I Love Backups and APIs, a.k.a., Test Delete Processes VERY THOROUGHLY

The PL/SQL Challenge offers weekly quizzes on SQL, PL/SQL, Database Design, Application Express, and Logic. A week on this website starts on Saturday at 00:00:00  UTC and ends on Friday at 23:59:59 UTC.

So early in the morning on Saturday, we run weekly processes to rank the past week's quizzes, and do a whole lot of cleaning-up.

Therein lies the tale of this post. But before getting into the story, a little "ancient history."

In 1978-1980, while I attended the University of Rochester, I took three "101" software classes (Algol, Lisp and something else). That is the extent of my formal training as a software developer. Move forward in time 36 years or so, and here I am: a highly regarded PL/SQL programmer, trainer, author.

Still, though, essentially self-taught and definitely not a software engineer.

I have the highest regard for engineers in general, and software engineers in particular. They combine deep knowledge with a strong sense of discipline. The result, often though of course not always, is a product (be it a bridge or an application) that is relatively bug-free and works well for a long time.

My sense is that most software developers are not engineers. But I don't need to speak about other developers. I can speak with absolute clarity on this topic just by looking in the mirror as I type.

I sometimes shock my audiences by telling them I am an "amateur" developer and I imagine they don't believe me. But then sometimes I do something that drives the point home all too well.

Like this past Saturday. I was informed by some players on the PL/SQL Challenge that the results for last week's quizzes were not showing up. This is usually due to an error during the refresh of the ranking materialized views. I took a look and found that the problem was much worse: all of the answers to last week's quizzes were gone. As in deleted.

"How could this be?" I shouted silently. Well, you know how you get this feeling sometimes in your stomach, that feeling that says "You know how this could have happened, don't you, Steven?"

It didn't take me long to track it down. I kinda remembered working on cleanup code that would remove answers submitted by an admin on the site (an admin cannot compete in these quizzes). I kinda also remembered that I hadn't ever really finished it, but that was OK, because the logic was in a subprogram that wasn't invoked.

I kinda also remembered how bad my memory is. So I looked at the code and found:

1. The subprogram was invoked by the main process. Uh-oh.

2. The WHERE clause on the cleanup routine was awful, just awful. Instead of saying "Remove any answers submitted by a domain admin.", it said in effect "Remove any answers submitted for questions that were written by a domain admin."

Most of our quizzes are written by the admins in their respective domains.

In other words: bye, bye, quizzes!

Sweat beaded on my brow. My fingers shook. A whole week's worth of quiz activity gone? Awful to contemplate (though, of course, not the end of the world).

I immediately ran a flashback query but sadly too much time had already passed since the delete. I could not recover the data myself.
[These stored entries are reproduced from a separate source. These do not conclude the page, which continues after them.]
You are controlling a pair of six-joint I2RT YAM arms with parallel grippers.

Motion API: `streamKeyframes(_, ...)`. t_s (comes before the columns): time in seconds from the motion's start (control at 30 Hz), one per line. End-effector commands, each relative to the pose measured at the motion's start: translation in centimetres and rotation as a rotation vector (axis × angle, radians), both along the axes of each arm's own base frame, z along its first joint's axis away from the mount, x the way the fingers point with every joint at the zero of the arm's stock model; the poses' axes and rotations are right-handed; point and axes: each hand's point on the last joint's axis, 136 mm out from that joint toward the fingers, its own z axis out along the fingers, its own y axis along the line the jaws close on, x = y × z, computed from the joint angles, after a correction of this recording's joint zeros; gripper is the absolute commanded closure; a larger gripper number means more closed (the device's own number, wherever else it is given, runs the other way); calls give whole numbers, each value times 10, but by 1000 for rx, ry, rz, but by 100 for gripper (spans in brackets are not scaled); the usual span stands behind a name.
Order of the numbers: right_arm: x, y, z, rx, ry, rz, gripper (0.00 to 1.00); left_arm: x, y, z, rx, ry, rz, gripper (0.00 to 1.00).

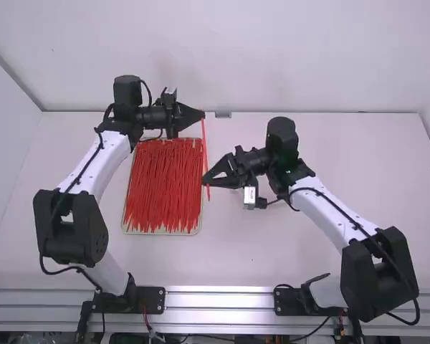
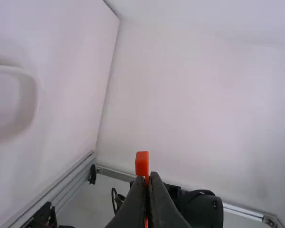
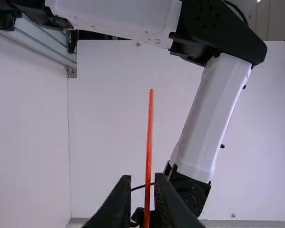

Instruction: Fasten the cable tie

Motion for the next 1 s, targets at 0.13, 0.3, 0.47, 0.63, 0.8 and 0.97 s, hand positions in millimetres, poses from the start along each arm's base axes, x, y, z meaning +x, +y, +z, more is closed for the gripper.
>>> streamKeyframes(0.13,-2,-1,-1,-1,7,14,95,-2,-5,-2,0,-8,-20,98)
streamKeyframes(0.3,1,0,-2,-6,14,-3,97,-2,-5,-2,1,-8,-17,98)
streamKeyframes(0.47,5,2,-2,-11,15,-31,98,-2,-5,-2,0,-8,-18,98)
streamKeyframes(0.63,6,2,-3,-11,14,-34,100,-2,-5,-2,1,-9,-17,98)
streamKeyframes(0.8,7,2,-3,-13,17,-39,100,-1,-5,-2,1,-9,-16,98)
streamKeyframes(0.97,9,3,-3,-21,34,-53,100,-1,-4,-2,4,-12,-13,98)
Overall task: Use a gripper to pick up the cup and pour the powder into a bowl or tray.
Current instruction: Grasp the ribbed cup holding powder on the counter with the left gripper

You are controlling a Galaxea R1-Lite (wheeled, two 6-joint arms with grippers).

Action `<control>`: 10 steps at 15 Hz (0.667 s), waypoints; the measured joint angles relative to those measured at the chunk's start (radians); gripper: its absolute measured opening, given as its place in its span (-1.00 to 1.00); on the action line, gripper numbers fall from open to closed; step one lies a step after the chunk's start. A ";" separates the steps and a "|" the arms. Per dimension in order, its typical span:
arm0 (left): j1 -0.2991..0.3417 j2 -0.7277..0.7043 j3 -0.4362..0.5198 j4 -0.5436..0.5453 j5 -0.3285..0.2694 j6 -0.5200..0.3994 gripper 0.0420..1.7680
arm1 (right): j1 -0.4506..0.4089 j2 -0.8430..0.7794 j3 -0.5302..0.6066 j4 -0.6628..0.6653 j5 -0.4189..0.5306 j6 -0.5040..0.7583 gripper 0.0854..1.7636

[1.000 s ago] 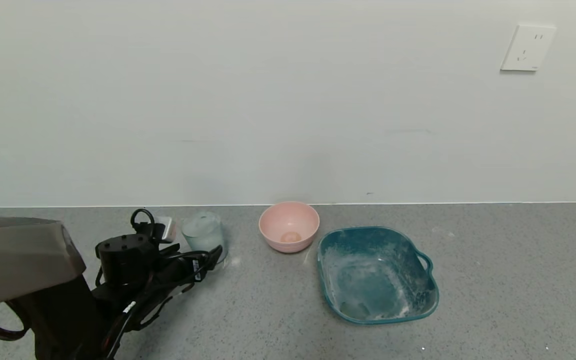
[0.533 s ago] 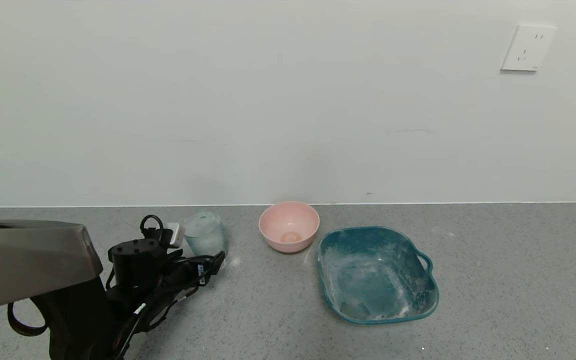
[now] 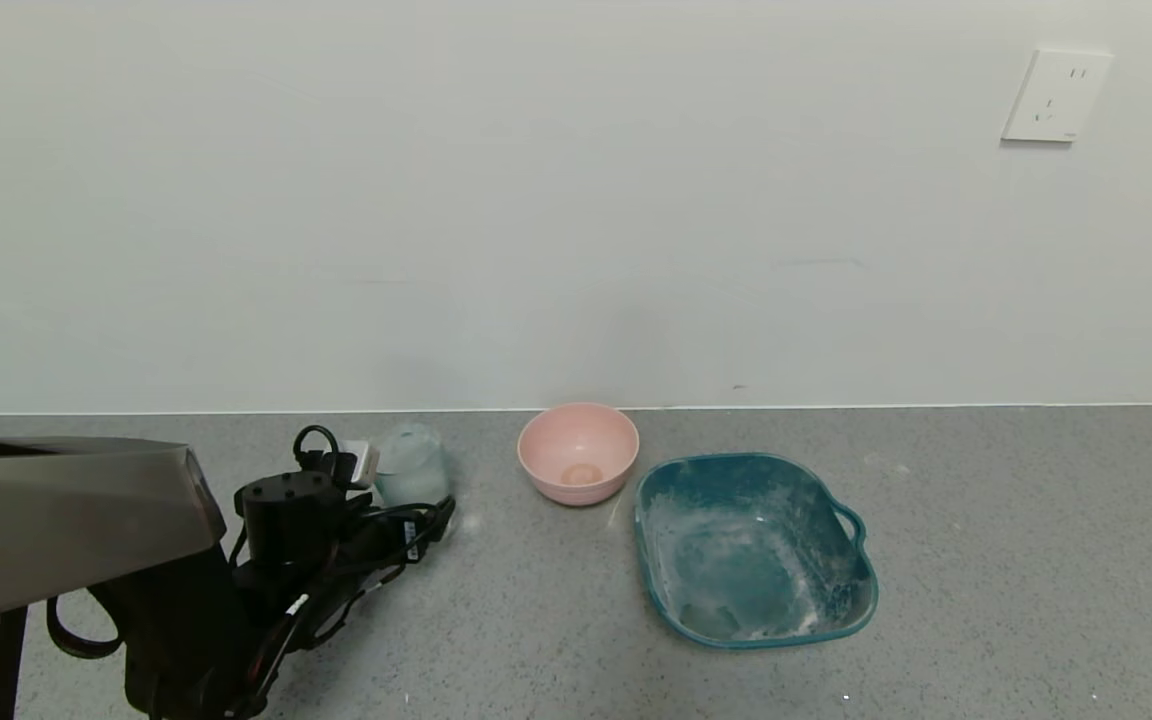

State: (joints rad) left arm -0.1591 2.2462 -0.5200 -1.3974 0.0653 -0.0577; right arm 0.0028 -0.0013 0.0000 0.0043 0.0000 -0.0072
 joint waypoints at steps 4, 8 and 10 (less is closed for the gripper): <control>0.000 0.011 -0.030 0.002 0.014 0.003 0.94 | 0.000 0.000 0.000 0.000 0.000 0.000 0.94; 0.000 0.025 -0.058 0.015 0.014 0.023 0.94 | 0.000 0.000 0.000 0.000 0.000 0.000 0.94; 0.000 0.031 -0.071 0.015 0.015 0.034 0.94 | 0.000 0.000 0.000 0.000 0.000 0.000 0.94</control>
State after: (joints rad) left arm -0.1591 2.2774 -0.5913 -1.3826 0.0806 -0.0240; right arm 0.0028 -0.0013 0.0000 0.0043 0.0000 -0.0072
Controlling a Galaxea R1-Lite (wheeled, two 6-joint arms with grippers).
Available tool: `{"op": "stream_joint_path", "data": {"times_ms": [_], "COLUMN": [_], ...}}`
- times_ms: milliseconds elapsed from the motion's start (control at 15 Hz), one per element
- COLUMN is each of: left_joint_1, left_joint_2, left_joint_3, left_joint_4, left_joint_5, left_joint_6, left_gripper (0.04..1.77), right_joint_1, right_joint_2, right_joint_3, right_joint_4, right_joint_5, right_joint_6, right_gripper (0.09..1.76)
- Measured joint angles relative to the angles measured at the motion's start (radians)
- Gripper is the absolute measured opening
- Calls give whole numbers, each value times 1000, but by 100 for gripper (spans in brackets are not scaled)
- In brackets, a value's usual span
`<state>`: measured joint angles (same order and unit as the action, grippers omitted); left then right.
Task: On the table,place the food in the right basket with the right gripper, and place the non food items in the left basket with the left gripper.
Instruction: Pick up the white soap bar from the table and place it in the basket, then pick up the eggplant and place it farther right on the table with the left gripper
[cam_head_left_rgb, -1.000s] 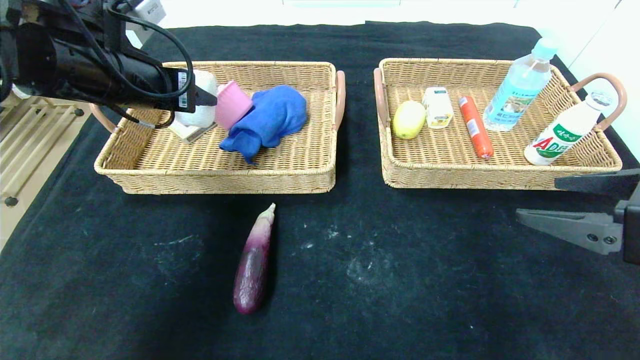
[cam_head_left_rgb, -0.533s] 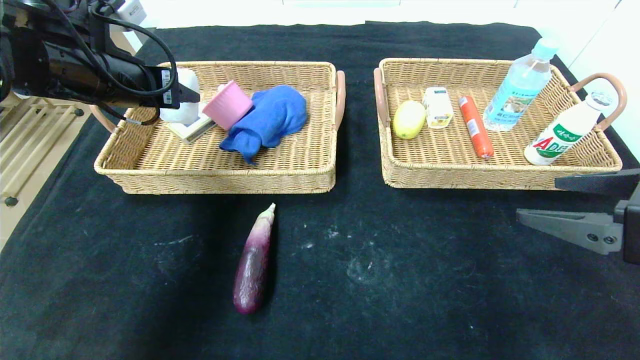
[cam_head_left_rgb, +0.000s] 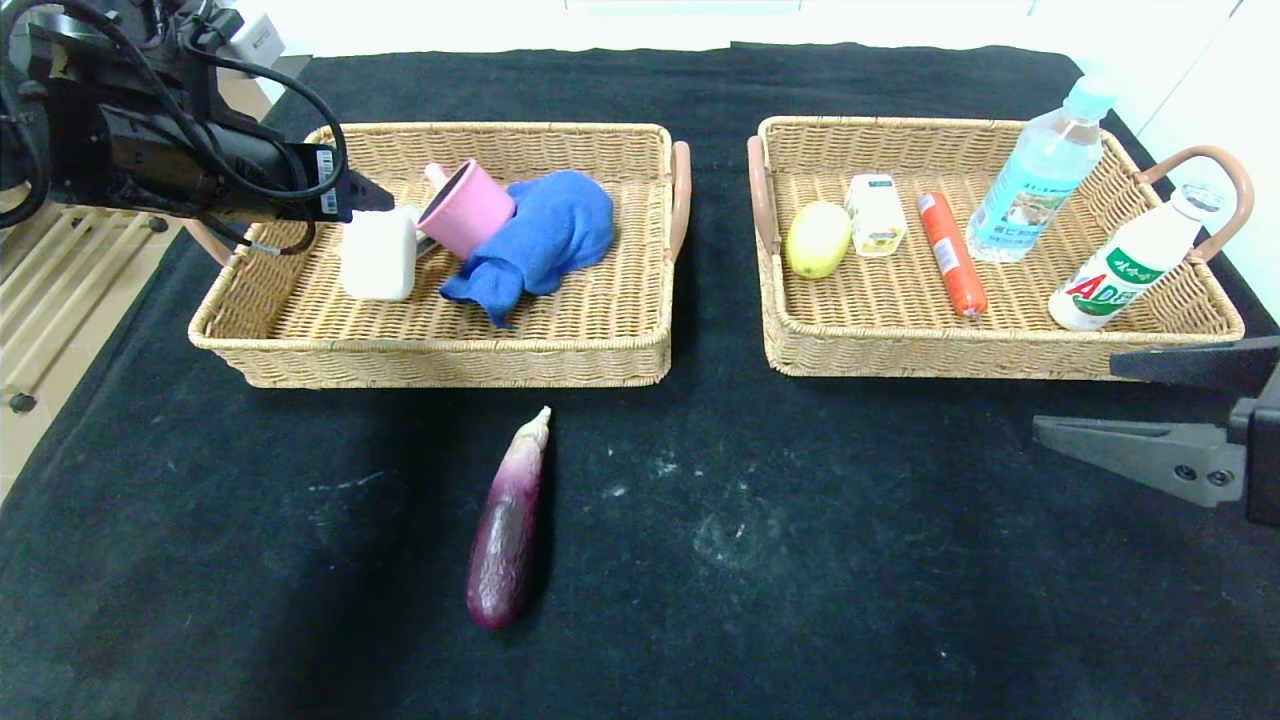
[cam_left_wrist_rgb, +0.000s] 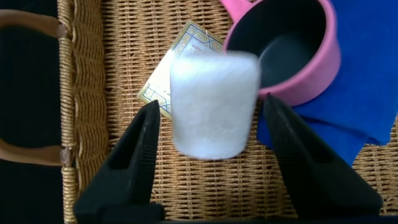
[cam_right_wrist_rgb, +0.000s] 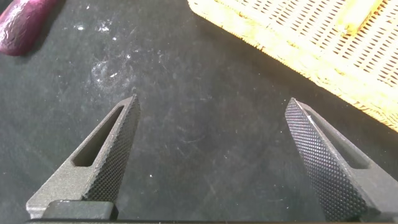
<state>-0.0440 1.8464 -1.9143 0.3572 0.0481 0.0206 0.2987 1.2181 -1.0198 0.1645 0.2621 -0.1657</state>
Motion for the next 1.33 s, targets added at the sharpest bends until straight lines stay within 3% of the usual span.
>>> {"op": "stream_joint_path", "data": {"times_ms": [400,933,1333], "left_joint_1": [1,-1,-48], "left_joint_2": [1,-16,-92], "left_joint_3": [1,8,8], "left_joint_4": [1,22,158], "left_joint_5": [-3,-9,-4], "left_joint_6": [0,1,0], "left_gripper": [149,163,168], "right_joint_1": [0,-6,-4], "right_joint_2": [0,0,2], "right_joint_3": [-1,-2,1], "right_joint_4": [0,0,-1], "right_joint_5": [0,1,1], "right_joint_6": [0,0,0], "right_gripper": [171,171,171]}}
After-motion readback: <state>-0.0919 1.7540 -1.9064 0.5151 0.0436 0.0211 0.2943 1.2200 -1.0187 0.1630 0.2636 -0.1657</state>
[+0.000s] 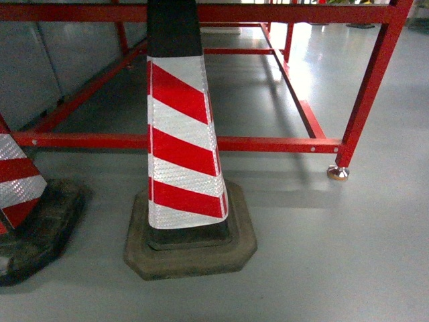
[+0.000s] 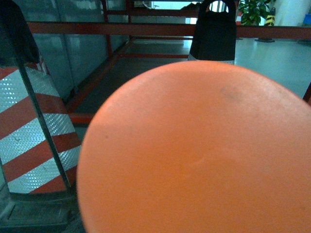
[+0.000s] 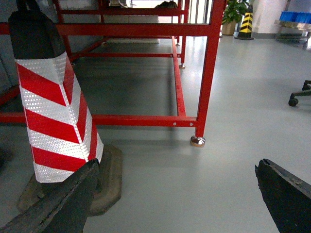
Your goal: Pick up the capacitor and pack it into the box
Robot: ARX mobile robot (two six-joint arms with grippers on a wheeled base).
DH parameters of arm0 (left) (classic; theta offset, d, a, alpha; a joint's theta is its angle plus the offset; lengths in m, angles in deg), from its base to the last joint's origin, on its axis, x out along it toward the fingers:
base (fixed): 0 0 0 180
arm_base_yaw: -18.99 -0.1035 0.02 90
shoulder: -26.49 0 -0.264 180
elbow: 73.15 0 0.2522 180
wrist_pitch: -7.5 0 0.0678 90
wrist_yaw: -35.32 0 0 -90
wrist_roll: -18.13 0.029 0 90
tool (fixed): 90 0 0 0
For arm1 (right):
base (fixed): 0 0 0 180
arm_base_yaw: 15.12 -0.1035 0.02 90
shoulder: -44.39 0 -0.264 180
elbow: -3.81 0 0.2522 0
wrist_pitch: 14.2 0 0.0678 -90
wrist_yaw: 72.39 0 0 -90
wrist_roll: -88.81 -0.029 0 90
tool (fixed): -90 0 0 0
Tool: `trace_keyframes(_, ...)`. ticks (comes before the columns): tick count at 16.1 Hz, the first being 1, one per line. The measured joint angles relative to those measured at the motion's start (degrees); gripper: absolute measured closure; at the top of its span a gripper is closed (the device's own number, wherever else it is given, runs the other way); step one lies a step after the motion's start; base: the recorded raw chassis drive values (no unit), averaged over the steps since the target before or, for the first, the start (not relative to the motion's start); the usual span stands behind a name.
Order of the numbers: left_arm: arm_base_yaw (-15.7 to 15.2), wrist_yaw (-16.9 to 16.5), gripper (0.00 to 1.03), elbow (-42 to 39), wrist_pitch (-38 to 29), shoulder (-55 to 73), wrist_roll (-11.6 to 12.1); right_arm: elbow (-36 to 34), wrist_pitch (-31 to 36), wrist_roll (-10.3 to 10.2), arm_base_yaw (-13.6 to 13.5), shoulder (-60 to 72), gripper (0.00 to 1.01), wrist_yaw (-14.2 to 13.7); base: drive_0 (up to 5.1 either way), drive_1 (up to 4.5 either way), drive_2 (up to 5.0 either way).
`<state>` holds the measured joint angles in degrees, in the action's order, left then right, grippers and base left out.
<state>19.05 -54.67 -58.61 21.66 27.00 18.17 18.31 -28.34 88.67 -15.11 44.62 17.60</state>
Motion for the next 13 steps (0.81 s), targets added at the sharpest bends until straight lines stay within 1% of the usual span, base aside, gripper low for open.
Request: trace_keyframes(13,0.0,0.1,0.59,0.0,0.0,0.0,0.0,0.0,0.0,0.0,0.0,0.0,0.03,0.0,0.0,0.0,0.0)
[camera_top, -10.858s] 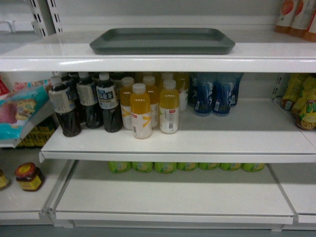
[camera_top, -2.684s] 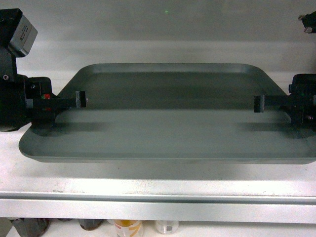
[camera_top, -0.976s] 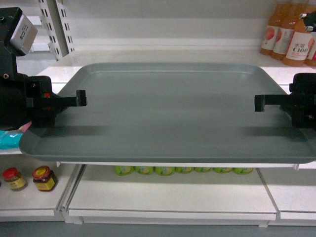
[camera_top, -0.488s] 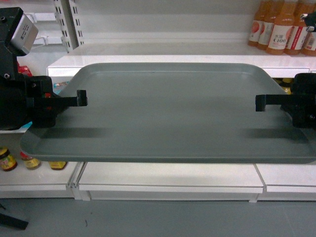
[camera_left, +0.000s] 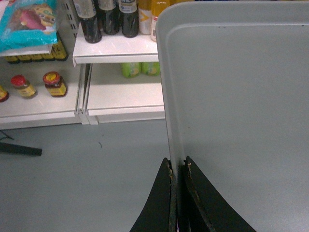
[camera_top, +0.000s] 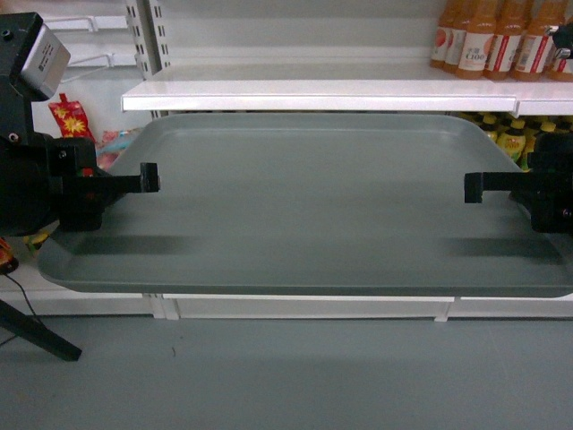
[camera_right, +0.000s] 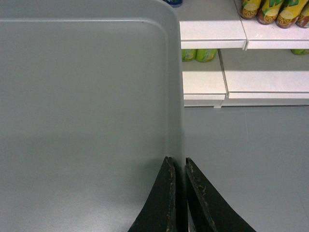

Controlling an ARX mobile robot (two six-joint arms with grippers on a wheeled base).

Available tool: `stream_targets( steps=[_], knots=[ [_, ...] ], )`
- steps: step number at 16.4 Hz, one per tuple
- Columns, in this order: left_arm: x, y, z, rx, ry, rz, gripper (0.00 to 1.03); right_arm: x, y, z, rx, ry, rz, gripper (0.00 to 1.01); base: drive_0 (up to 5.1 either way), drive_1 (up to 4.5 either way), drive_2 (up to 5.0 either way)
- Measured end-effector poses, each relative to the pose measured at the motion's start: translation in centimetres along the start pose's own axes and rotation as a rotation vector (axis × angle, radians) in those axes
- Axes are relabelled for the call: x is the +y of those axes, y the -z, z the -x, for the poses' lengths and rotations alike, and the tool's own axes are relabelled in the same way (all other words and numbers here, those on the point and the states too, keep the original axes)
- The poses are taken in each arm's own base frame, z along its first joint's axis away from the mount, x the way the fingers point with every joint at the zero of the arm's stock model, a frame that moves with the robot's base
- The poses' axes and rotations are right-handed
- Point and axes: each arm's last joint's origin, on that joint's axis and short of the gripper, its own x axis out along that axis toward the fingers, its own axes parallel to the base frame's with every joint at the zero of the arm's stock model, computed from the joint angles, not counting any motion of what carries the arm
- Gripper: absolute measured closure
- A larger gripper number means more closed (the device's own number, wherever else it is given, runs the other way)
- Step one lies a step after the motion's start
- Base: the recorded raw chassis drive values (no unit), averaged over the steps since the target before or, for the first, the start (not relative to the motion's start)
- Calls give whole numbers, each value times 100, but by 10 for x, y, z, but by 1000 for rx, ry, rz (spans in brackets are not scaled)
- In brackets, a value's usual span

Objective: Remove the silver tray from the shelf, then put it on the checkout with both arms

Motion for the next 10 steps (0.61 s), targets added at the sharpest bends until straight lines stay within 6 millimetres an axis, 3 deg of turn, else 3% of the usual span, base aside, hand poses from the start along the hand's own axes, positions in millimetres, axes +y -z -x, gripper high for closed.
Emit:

Fortunately (and not the least bit surprisingly), our operational IT staff was able to restore the data and in the end "no harm done." And that's because they use Oracle DataGuard to create a standby database synched to the production database. They then used our wonderful Flashback feature to go back to the desired point in time, and then copy the three depleted tables to another instance for the recovery process. So nice....

But I was (and am) mortified at how unprofessional I was in this situation. Obiously, I didn't test this enhancement. My excuse is that I thought I wasn't done with it and had kept it out of the execution flow. Still I made changes to the package and didn't verify that the code was disabled.

But my deeper shame was a realization as to how much I had veered from one of my favorite and most important best practices:

Hide your SQL behind an API.
a.k.a., Stop Writing So Much SQL!

In other words, from my application code (in this case, the Application Express interface and even many of the "behind the scenes" packages), I should not execute any non-query DML directly (inserts, updates, deletes). Instead, I should call predefined procedures to get the job done.

[For lots more detail on this approach, check out Bryn Llewellyn's Why Use PL/SQL?]

For example, I already had in place a "remove answer" procedure that copied the answers to an archive table before doing the actual delete.

   PROCEDURE remove_answer (comp_event_id_in    IN INTEGER,
                            user_id_in          IN INTEGER,
                            reverse_points_in   IN BOOLEAN DEFAULT TRUE)
   IS
   BEGIN
      /* Copy rows to archive table */
      INSERT INTO qdb_compev_answers_d ...

      /* Now do the delete */
      DELETE FROM qdb_compev_answers eva
            WHERE     eva.comp_event_id = comp_event_id_in
                  AND eva.user_id = user_id_in;
   END;

But I hadn't been careful about always using it. I found more than one place in my code that executed a DELETE FROM qdb_compev_answers statement directly. - and therefore not copying the rows to the archive first. Including the horrible, no-good, very bad statement with the wrong where clause.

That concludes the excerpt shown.